Adversarial patch attacks pose a severe threat to deep neural networks, yet most existing approaches rely on unrealistic white-box assumptions, untargeted objectives, or produce visually conspicuous patches that limit real-world applicability. In this work, we introduce a novel framework for fully controllable adversarial patch generation, where the attacker can freely choose both the input image x and the target class y target, thereby dictating the exact misclassification outcome. Our method combines a generative U-Net design with Grad-CAM-guided patch placement, enabling semantic-aware localization that maximizes attack effectiveness while preserving visual realism. Extensive experiments across convolutional networks (DenseNet-121, ResNet-50) and vision transformers (ViT-B/16, Swin-B/16, among others) demonstrate that our approach achieves state-of-the-art performance across all settings, with attack success rates (ASR) and target-class success (TCS) consistently exceeding 99%. Importantly, we show that our method not only outperforms prior white-box attacks and untargeted baselines, but also surpasses existing non-realistic approaches that produce detectable artifacts. By simultaneously ensuring realism, targeted control, and black-box applicability-the three most challenging dimensions of patch-based attacks-our framework establishes a new benchmark for adversarial robustness research, bridging the gap between theoretical attack strength and practical stealthiness.

Paper Structure

This paper contains 24 sections, 32 equations, 5 figures, 5 tables, 1 algorithm.

Figures (5)

  • Figure 1: Overall attack pipeline. Given an input image $x$, we first extract Grad-CAM heatmaps from a surrogate ResNet-50 to localize semantically salient regions. A U-Net generator $G$ consumes the seed patch $\delta$ to synthesize an adversarial patch $G(\delta)$. The patch is placed on $x$ to form $x_{\mathrm{adv}}$, which is then fed to the black-box victim model.

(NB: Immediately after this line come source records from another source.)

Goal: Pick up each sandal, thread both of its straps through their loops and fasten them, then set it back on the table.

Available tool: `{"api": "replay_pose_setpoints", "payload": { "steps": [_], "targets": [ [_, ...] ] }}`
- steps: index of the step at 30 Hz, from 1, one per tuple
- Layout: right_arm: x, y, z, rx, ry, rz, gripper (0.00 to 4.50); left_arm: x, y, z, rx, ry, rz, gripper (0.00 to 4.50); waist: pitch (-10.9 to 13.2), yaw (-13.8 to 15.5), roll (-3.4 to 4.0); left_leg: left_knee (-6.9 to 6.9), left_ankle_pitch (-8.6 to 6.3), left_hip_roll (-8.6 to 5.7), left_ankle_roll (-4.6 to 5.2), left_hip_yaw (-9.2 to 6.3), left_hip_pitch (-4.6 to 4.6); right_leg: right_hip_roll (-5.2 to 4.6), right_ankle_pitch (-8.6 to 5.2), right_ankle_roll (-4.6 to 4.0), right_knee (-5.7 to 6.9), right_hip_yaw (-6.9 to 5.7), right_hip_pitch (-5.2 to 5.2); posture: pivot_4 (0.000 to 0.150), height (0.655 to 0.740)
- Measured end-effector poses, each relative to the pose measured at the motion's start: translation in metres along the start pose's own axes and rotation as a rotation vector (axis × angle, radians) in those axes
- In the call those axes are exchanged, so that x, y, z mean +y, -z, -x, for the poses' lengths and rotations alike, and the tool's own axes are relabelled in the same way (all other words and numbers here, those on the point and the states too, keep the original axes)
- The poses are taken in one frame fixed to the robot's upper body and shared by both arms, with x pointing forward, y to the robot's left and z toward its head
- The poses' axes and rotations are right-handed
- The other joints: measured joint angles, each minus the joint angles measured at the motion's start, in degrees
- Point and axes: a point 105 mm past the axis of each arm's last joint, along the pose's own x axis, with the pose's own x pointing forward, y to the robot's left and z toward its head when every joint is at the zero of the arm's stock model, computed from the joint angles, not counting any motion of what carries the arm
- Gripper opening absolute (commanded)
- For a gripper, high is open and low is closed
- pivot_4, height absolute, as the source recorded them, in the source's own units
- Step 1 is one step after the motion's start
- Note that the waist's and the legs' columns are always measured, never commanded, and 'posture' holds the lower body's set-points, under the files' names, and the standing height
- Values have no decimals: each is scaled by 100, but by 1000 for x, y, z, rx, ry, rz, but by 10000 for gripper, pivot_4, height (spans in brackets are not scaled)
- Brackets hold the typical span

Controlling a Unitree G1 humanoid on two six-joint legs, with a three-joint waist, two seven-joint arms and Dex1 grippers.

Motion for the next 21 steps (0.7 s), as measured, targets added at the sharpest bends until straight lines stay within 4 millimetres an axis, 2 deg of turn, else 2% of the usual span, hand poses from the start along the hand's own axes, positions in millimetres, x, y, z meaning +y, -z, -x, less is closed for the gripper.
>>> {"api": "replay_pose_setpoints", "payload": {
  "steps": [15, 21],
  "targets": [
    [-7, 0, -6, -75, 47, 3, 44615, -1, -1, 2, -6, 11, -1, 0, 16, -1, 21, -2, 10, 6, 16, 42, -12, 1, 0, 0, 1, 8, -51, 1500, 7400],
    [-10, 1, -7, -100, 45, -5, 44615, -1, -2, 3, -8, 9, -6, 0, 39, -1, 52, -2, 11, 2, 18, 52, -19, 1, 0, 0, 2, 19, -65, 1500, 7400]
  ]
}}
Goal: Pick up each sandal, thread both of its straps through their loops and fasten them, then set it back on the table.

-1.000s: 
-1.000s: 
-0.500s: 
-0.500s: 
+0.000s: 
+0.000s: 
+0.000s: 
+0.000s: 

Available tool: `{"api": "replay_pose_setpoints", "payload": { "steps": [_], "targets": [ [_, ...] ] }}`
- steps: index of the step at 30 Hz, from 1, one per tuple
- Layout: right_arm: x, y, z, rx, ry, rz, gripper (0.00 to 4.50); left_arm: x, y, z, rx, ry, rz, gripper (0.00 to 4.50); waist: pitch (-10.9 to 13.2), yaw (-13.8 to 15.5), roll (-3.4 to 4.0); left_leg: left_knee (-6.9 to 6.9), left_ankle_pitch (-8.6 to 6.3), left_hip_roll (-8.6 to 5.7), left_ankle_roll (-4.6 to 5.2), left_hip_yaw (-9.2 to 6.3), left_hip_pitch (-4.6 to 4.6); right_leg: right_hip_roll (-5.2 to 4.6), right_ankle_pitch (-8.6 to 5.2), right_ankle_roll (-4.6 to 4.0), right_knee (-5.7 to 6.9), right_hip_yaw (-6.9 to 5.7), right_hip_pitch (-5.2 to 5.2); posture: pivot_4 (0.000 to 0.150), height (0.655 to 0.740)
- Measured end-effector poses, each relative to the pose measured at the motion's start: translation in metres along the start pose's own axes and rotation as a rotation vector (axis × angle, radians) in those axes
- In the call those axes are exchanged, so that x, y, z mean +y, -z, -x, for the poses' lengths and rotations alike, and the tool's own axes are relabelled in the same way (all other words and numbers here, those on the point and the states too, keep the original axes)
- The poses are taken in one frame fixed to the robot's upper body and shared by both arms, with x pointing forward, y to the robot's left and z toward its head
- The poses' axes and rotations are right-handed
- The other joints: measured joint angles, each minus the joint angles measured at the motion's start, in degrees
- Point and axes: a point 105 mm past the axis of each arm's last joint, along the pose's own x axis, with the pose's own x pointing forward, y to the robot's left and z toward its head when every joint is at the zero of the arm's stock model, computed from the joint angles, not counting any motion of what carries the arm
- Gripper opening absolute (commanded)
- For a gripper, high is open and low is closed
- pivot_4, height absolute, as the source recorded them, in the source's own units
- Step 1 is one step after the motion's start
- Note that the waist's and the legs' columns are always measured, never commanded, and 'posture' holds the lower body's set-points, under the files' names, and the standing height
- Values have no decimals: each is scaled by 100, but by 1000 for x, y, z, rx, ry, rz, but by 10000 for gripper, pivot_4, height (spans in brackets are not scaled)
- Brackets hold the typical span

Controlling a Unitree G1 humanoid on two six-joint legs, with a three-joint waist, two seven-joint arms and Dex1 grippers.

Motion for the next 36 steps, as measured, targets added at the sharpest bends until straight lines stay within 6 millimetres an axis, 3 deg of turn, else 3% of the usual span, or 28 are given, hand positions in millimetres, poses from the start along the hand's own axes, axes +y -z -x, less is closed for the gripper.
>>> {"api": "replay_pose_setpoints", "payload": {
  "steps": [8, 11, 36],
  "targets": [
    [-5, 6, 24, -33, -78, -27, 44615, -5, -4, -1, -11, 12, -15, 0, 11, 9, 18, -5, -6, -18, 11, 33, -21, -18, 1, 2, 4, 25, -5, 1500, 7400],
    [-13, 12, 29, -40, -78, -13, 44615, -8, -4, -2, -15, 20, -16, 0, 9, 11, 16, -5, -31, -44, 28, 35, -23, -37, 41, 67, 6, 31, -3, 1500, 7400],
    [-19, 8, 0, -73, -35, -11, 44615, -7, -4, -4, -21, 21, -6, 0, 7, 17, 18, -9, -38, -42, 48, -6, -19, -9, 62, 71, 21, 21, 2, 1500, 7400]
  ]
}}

We jointly optimize three losses: (1) adversarial loss $L_{\mathrm{adv}}=-\log P(y_{\mathrm{target}}\mid x\oplus G(\delta))$, (2) pixel-level perceptual loss $L_{\mathrm{patch}}=\mathbb{E}_{\delta}\|G(\delta)-\delta\|_{2}$, and (3) deep feature consistency loss $L_{\mathrm{perc}}=\|\phi(G(\delta))-\phi(\delta)\|_{2}$ via a frozen VGG16.
  • Figure 2: Targeted adversarial patch attack framework. An input image $x$ is overlaid with an attacker-chosen patch $\delta$ (highlighted in blue), producing an adversarial example $x \oplus \delta$. The adversarial input is passed to a black-box model, which is forced to predict an attacker-specified target class $y_{target}$ (highlighted in red). This figure emphasizes the two degrees of attacker control: (1) designing the adversarial patch $\delta$, and (2) selecting the desired misclassification target $y_{target}$. Arrows indicate the attack flow from clean input to adversarial output.
  • Figure 3: Comparison of adversarial patch attacks with a patch size of $64 \times 64$. The plots show Attack Success Rate (ASR) and Target-Class Success (TCS), both reported in percentage. For each method, the scatter marker represents the measured value, while the badges below indicate the attack properties: Targeted, Realistic, and Black-box. Our method combines all three challenging properties simultaneously and still achieves the strongest performance across both metrics, highlighting robustness under the most difficult attack setting.
  • Figure 4: Adversarial patch examples. Left: clean input images. Right: realistic texture-preserving adversarial patches generated by our method, which achieve targeted attacks without significantly altering the visual content.
  • Figure 5: Effect of patch size on attack success rate (ASR) and target-class success (TCS) for ResNet on ImageNet. Both ASR and TCS increase with patch size, converging to nearly $100\%$ success for $64\times 64$ and larger patches.